Task instructions: Line count for "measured": say how many lines of the data contain it, with no other text.

Data:
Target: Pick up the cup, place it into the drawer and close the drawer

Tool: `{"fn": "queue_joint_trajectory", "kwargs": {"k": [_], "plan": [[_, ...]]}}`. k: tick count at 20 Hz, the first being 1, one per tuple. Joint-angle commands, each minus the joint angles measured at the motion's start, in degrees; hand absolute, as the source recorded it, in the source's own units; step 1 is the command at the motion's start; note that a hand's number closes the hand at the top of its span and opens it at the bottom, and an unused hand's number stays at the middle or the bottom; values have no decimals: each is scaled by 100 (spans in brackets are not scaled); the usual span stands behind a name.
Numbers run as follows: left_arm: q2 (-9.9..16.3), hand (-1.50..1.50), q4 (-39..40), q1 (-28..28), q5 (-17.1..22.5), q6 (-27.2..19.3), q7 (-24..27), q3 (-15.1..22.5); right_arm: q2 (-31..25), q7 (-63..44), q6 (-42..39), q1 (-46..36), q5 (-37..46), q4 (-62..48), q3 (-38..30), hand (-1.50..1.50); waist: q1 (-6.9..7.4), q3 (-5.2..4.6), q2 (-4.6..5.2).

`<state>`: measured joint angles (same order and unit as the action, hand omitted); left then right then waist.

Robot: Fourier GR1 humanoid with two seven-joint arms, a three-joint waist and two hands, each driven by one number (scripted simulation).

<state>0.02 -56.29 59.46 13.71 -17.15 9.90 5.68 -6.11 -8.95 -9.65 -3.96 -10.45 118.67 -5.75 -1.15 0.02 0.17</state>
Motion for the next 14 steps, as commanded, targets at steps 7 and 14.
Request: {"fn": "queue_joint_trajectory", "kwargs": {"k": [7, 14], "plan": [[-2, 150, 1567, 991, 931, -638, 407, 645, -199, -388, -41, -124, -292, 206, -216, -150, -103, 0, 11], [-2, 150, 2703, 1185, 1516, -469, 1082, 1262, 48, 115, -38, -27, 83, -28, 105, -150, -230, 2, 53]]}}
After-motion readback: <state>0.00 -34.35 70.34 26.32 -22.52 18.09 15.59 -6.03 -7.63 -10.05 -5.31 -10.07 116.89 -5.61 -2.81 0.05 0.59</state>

Solution to this exercise: 2